_What is required_:
Within the listing below, the lines to output run from the one containing "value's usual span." through the one containing "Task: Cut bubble"; copy them exactly and nothing else.

_ _ _ _ _

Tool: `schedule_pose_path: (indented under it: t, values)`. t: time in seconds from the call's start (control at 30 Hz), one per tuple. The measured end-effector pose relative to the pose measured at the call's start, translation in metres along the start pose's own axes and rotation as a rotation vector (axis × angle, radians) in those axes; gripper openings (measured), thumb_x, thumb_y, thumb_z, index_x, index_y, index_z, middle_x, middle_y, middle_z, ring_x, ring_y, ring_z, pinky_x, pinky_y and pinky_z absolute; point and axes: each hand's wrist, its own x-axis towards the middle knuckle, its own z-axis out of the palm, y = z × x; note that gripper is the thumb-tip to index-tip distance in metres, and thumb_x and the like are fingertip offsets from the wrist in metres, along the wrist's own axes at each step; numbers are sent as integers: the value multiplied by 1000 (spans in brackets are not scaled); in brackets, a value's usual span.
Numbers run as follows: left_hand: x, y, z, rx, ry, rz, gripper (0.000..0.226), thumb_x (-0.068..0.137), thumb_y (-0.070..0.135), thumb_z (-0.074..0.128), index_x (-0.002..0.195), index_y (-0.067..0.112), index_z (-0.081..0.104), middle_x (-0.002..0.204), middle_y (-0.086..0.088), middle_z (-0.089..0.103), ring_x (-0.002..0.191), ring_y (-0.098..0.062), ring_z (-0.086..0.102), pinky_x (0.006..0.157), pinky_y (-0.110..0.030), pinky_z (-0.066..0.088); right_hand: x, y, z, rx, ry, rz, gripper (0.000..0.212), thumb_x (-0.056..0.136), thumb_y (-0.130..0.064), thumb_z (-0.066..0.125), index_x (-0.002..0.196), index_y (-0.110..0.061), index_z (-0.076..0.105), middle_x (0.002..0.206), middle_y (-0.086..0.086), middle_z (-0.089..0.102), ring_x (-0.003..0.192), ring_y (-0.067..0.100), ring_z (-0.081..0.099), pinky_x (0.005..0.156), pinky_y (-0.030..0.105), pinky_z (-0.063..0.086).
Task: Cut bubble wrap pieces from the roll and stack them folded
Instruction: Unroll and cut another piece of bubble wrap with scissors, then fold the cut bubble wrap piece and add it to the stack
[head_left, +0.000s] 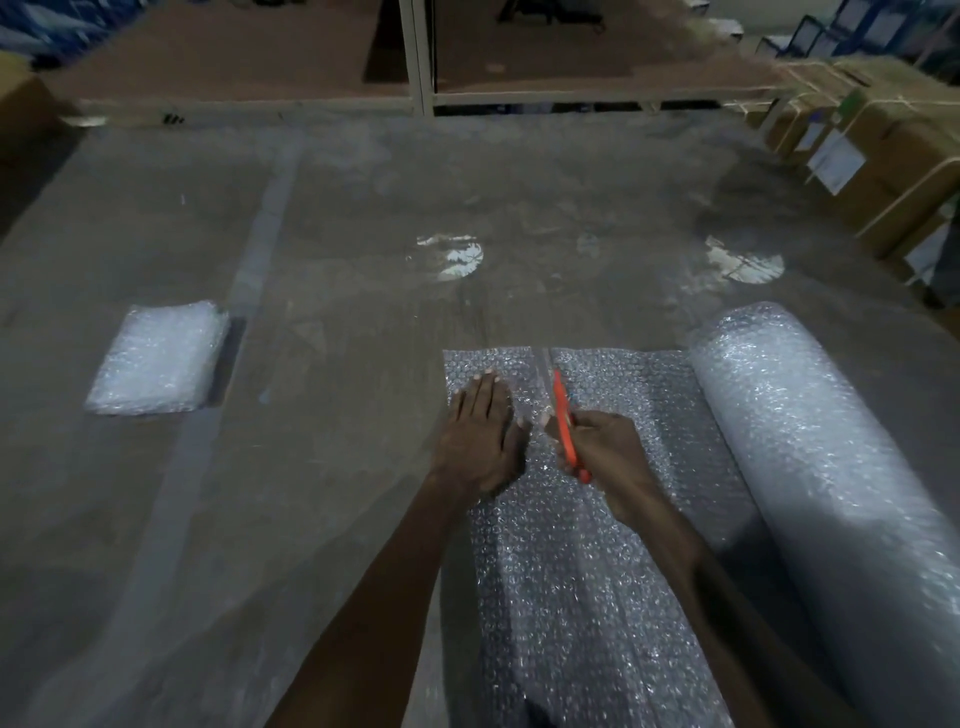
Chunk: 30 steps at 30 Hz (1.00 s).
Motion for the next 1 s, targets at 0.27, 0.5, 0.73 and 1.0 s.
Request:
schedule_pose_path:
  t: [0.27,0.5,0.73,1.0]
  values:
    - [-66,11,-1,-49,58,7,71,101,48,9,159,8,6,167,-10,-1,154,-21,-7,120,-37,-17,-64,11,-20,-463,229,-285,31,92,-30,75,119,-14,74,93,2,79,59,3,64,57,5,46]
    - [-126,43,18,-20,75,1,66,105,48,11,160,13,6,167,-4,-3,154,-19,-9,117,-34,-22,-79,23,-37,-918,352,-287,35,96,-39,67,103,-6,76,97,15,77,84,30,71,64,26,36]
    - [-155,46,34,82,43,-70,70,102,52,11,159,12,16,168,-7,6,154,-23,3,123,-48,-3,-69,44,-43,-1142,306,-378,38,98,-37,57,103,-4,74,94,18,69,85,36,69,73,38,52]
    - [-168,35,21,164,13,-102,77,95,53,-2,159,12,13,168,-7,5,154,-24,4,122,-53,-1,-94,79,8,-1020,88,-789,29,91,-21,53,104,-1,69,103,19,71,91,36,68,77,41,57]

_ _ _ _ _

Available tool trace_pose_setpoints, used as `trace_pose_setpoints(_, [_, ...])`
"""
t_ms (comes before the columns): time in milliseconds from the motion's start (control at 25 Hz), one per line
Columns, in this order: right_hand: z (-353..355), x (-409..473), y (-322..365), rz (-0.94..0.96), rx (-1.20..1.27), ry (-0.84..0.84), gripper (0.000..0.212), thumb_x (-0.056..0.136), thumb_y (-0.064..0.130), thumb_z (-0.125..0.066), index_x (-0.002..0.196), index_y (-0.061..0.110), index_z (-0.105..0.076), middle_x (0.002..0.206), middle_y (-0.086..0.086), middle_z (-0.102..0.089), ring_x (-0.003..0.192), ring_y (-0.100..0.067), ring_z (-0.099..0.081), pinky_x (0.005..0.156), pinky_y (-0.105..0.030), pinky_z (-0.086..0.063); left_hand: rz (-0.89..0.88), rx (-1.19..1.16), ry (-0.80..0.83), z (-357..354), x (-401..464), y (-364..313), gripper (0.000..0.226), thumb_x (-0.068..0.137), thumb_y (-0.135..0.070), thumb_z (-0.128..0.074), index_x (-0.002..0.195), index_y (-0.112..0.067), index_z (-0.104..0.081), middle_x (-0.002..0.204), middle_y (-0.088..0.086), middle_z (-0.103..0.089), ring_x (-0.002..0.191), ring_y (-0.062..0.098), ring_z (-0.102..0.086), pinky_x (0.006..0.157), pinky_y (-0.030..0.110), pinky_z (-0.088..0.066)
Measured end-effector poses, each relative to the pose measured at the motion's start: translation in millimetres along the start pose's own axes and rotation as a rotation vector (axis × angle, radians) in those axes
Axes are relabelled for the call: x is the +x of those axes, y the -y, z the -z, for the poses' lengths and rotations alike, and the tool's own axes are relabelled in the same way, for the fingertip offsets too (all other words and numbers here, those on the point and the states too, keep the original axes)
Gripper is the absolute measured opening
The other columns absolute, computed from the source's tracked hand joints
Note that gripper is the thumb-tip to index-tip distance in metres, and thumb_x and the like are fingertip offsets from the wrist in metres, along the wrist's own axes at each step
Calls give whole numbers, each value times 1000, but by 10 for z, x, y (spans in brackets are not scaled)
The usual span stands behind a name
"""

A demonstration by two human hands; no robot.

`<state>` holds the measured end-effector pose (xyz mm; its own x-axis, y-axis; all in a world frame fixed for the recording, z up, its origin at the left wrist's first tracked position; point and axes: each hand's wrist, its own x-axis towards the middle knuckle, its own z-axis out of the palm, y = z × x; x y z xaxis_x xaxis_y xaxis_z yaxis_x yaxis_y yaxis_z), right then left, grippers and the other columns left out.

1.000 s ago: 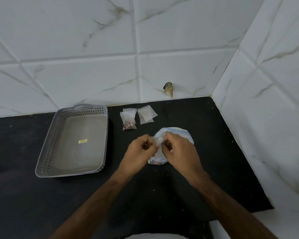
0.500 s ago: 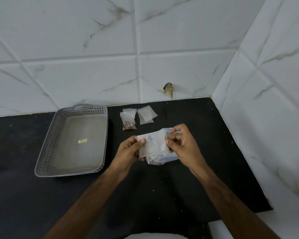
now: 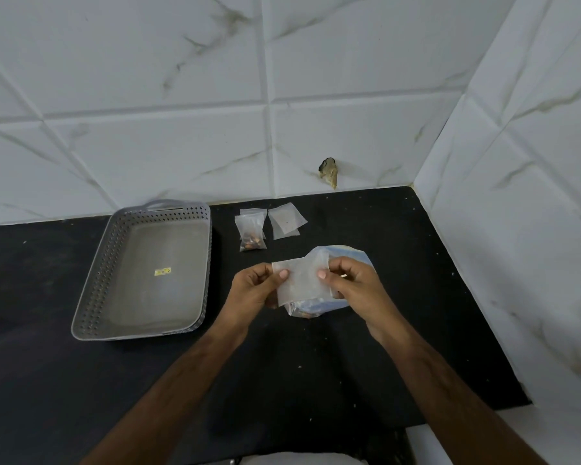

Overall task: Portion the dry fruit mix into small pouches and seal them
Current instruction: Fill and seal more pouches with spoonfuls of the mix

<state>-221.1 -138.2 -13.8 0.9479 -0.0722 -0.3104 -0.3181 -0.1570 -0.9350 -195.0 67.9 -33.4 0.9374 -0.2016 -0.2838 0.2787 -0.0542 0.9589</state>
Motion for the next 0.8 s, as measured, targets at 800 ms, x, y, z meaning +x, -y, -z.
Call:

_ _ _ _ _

_Task response_:
Tool: `schedule_pose_path: (indented under it: t, values)`. t: time in seconds from the call's start (control at 30 Hz), one per tuple. The measured end-effector pose relative to the pose measured at the call's start, translation in metres along the start pose's own axes and rotation as a rotation vector (axis × angle, radians) in those axes; gripper openings (measured), thumb_x, thumb_y, thumb_z, index_x, index_y, index_z, middle_x, middle_y, middle_z, ring_x, ring_y, ring_z, pinky_x, pinky_y and pinky_z absolute; point and axes: each hand's wrist, its own x-axis towards the middle knuckle, its own z-axis out of the palm, y = z × x; note that gripper is the thumb-tip to index-tip distance in metres, and thumb_x and the like are fingertip offsets from the wrist in metres, along the wrist's own axes at each step; numbers are sent as integers: the value multiplied by 1000 (spans in brackets are not scaled); in brackets, a value's usual span.
Numbers run as follows: left_hand: x, y, z, rx, ry, rz, gripper (0.000..0.226), thumb_x (-0.068..0.137), thumb_y (-0.070..0.135), thumb_z (-0.074..0.128), index_x (-0.002..0.195), index_y (-0.067..0.112), index_z (-0.081..0.104), middle_x (-0.002..0.204), middle_y (-0.086..0.088), middle_z (-0.089..0.103), ring_x (-0.002..0.191), ring_y (-0.098..0.062), ring_z (-0.086..0.102), pinky_x (0.006..0.157), pinky_y (-0.110..0.030), pinky_z (-0.066..0.088); right_hand: x, y, z, rx, ry, rz, gripper (0.000..0.212), thumb_x (-0.056..0.136), thumb_y (-0.130..0.064), thumb_z (-0.066..0.125), index_x (-0.002..0.196), index_y (-0.110..0.061), index_z (-0.076..0.105), middle_x (0.002..0.206), middle_y (-0.086..0.086), middle_z (-0.089..0.102), ring_x (-0.003..0.192), ring_y (-0.067..0.100), ring_z (-0.081..0.099), pinky_x (0.005..0.156), pinky_y (-0.030..0.105), pinky_z (-0.063..0.086).
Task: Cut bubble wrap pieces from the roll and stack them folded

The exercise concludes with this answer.